Extracted records:
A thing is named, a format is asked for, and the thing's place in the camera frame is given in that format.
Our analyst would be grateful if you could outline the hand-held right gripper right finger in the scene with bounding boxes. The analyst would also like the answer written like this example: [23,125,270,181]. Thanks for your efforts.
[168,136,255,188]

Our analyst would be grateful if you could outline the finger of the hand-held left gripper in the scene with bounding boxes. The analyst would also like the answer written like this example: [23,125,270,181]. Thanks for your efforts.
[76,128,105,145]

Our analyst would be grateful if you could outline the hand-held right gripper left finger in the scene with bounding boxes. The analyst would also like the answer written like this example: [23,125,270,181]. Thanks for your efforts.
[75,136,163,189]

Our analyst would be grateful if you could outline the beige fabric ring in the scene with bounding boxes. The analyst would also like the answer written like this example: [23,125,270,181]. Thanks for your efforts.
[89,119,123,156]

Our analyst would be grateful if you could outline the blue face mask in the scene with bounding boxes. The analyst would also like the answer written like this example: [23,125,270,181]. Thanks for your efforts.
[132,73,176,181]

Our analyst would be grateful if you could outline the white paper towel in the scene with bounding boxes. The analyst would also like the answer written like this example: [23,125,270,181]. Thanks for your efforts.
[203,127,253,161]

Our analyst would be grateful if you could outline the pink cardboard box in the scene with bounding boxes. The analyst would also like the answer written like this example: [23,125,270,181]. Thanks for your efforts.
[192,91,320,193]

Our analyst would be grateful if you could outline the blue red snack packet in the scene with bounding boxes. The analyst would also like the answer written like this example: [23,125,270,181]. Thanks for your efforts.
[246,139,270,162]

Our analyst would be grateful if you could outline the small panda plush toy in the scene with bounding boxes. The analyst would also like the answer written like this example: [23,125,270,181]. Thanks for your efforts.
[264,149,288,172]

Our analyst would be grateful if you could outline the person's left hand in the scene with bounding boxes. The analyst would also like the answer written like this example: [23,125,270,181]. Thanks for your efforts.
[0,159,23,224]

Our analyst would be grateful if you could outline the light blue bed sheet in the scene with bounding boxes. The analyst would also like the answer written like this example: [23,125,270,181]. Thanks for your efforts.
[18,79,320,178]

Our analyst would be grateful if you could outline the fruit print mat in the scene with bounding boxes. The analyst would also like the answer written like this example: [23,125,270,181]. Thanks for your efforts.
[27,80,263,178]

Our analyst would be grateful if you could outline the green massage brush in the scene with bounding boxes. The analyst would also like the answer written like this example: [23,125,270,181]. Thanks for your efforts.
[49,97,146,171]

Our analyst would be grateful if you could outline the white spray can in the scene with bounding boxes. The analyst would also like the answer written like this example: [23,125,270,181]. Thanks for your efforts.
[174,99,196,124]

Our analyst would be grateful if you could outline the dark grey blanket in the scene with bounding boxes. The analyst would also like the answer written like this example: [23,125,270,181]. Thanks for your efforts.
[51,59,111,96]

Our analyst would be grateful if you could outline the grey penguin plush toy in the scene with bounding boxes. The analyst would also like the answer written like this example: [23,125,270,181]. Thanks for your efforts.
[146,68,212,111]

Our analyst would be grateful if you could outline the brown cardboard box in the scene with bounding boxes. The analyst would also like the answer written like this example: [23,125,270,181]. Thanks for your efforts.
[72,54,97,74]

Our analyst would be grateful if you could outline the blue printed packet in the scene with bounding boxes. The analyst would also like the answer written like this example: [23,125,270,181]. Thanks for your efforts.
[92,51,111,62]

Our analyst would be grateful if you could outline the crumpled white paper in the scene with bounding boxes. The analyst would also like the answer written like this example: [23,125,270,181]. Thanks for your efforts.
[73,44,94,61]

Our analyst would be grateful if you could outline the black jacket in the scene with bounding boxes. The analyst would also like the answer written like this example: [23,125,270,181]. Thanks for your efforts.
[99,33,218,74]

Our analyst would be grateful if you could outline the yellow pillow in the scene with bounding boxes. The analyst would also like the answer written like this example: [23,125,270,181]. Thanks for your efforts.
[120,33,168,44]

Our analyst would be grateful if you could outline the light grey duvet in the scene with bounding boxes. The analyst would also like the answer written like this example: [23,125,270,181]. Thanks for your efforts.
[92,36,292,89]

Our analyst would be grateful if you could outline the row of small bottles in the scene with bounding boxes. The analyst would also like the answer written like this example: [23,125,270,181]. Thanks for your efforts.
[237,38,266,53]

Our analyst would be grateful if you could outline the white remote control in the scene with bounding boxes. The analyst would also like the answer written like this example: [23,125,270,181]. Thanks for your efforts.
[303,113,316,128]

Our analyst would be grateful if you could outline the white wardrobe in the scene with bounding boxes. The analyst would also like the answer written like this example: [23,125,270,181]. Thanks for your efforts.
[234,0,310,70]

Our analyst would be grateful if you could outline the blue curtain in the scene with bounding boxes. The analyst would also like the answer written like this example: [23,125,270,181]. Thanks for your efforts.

Exercise objective: All the lines above are to be copied exactly, with none left out.

Response area:
A thing is named, a format is asked for, and the thing's place in the camera frame is given in that format.
Our analyst would be grateful if you could outline the hand-held right gripper right finger in the scene with bounding boxes. The analyst would also like the answer written like this example: [23,125,270,181]. Thanks for your efforts.
[168,136,255,188]

Our analyst would be grateful if you could outline the finger of the hand-held left gripper in the scene with bounding boxes. The analyst would also like the answer written like this example: [23,125,270,181]. Thanks for your efforts.
[76,128,105,145]

Our analyst would be grateful if you could outline the hand-held right gripper left finger in the scene with bounding boxes. The analyst would also like the answer written like this example: [23,125,270,181]. Thanks for your efforts.
[75,136,163,189]

Our analyst would be grateful if you could outline the beige fabric ring in the scene with bounding boxes. The analyst would also like the answer written like this example: [23,125,270,181]. Thanks for your efforts.
[89,119,123,156]

Our analyst would be grateful if you could outline the blue face mask in the scene with bounding boxes. The analyst would also like the answer written like this example: [23,125,270,181]. Thanks for your efforts.
[132,73,176,181]

Our analyst would be grateful if you could outline the white paper towel in the scene with bounding boxes. The analyst would also like the answer written like this example: [23,125,270,181]. Thanks for your efforts.
[203,127,253,161]

Our analyst would be grateful if you could outline the pink cardboard box in the scene with bounding boxes. The analyst would also like the answer written like this example: [23,125,270,181]. Thanks for your efforts.
[192,91,320,193]

Our analyst would be grateful if you could outline the blue red snack packet in the scene with bounding boxes. The analyst would also like the answer written like this example: [23,125,270,181]. Thanks for your efforts.
[246,139,270,162]

Our analyst would be grateful if you could outline the small panda plush toy in the scene with bounding boxes. The analyst would also like the answer written like this example: [23,125,270,181]. Thanks for your efforts.
[264,149,288,172]

Our analyst would be grateful if you could outline the person's left hand in the scene with bounding boxes. The analyst would also like the answer written like this example: [23,125,270,181]. Thanks for your efforts.
[0,159,23,224]

Our analyst would be grateful if you could outline the light blue bed sheet in the scene with bounding boxes. The analyst would also like the answer written like this example: [23,125,270,181]. Thanks for your efforts.
[18,79,320,178]

Our analyst would be grateful if you could outline the fruit print mat in the scene with bounding boxes. The analyst would also like the answer written like this example: [23,125,270,181]. Thanks for your efforts.
[27,80,263,178]

Our analyst would be grateful if you could outline the green massage brush in the scene with bounding boxes. The analyst would also like the answer written like this example: [23,125,270,181]. Thanks for your efforts.
[49,97,146,171]

Our analyst would be grateful if you could outline the white spray can in the scene with bounding boxes. The analyst would also like the answer written like this example: [23,125,270,181]. Thanks for your efforts.
[174,99,196,124]

Our analyst would be grateful if you could outline the dark grey blanket in the scene with bounding boxes. The analyst would also like the answer written like this example: [23,125,270,181]. Thanks for your efforts.
[51,59,111,96]

Our analyst would be grateful if you could outline the grey penguin plush toy in the scene with bounding boxes. The analyst would also like the answer written like this example: [23,125,270,181]. Thanks for your efforts.
[146,68,212,111]

Our analyst would be grateful if you could outline the brown cardboard box in the scene with bounding boxes. The analyst would also like the answer written like this example: [23,125,270,181]. Thanks for your efforts.
[72,54,97,74]

Our analyst would be grateful if you could outline the blue printed packet in the scene with bounding boxes. The analyst would also like the answer written like this example: [23,125,270,181]. Thanks for your efforts.
[92,51,111,62]

Our analyst would be grateful if you could outline the crumpled white paper in the scene with bounding boxes. The analyst would also like the answer written like this example: [23,125,270,181]. Thanks for your efforts.
[73,44,94,61]

Our analyst would be grateful if you could outline the black jacket in the scene with bounding boxes. The analyst would also like the answer written like this example: [23,125,270,181]. Thanks for your efforts.
[99,33,218,74]

Our analyst would be grateful if you could outline the yellow pillow in the scene with bounding boxes. The analyst would also like the answer written like this example: [23,125,270,181]. Thanks for your efforts.
[120,33,168,44]

Our analyst would be grateful if you could outline the light grey duvet in the scene with bounding boxes. The analyst would also like the answer written like this example: [23,125,270,181]. Thanks for your efforts.
[92,36,292,89]

Our analyst would be grateful if you could outline the row of small bottles in the scene with bounding boxes. The analyst would also like the answer written like this example: [23,125,270,181]. Thanks for your efforts.
[237,38,266,53]

Our analyst would be grateful if you could outline the white remote control in the scene with bounding boxes. The analyst would also like the answer written like this example: [23,125,270,181]. Thanks for your efforts.
[303,113,316,128]

Our analyst would be grateful if you could outline the white wardrobe in the scene with bounding boxes. The analyst would also like the answer written like this example: [23,125,270,181]. Thanks for your efforts.
[234,0,310,70]

Our analyst would be grateful if you could outline the blue curtain in the scene with bounding boxes. The analyst would also like the answer written like this example: [23,125,270,181]. Thanks for your efforts.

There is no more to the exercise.